- EXERCISE GOAL:
Take the lines below beginning at the line that has "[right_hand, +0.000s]" and stopping after the line that has "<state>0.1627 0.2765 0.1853", and print them exactly as they are, with no other lines.

- PROVIDED MATERIAL:
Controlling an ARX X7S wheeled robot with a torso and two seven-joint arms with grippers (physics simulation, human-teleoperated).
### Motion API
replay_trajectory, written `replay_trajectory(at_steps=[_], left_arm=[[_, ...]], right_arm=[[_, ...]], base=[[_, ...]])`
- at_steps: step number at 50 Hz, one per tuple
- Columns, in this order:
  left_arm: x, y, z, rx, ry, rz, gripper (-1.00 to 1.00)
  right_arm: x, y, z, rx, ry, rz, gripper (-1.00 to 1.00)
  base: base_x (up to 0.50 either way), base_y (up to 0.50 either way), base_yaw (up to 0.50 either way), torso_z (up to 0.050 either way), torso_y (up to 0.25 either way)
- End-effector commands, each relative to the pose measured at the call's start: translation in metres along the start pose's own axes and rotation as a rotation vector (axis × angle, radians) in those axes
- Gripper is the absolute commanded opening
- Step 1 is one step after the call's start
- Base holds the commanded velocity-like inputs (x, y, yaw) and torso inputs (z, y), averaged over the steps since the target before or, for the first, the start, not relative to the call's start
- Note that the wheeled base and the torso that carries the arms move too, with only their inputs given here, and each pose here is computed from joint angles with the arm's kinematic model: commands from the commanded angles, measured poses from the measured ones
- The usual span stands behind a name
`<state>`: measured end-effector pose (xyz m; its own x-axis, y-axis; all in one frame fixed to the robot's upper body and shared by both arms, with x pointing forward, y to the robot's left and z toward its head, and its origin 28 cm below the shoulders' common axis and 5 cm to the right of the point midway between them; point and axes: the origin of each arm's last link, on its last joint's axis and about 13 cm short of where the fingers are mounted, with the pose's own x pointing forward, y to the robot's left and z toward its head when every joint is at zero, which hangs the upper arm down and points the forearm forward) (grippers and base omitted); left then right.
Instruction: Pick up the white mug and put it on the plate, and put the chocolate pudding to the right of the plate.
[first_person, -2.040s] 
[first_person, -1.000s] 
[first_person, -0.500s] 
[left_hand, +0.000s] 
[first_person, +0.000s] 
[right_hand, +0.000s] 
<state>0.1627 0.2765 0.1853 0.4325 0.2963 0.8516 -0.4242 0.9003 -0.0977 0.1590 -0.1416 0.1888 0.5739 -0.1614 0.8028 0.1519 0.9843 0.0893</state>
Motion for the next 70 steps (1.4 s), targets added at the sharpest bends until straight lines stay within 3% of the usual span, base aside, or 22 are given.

- ANSWER TO THE EXERCISE:
[right_hand, +0.000s] 
<state>0.1627 0.2765 0.1853 0.4325 0.2963 0.8516 -0.4242 0.9003 -0.0977 0.1590 -0.1416 0.1888 0.5739 -0.1614 0.8028 0.1519 0.9843 0.0893</state>

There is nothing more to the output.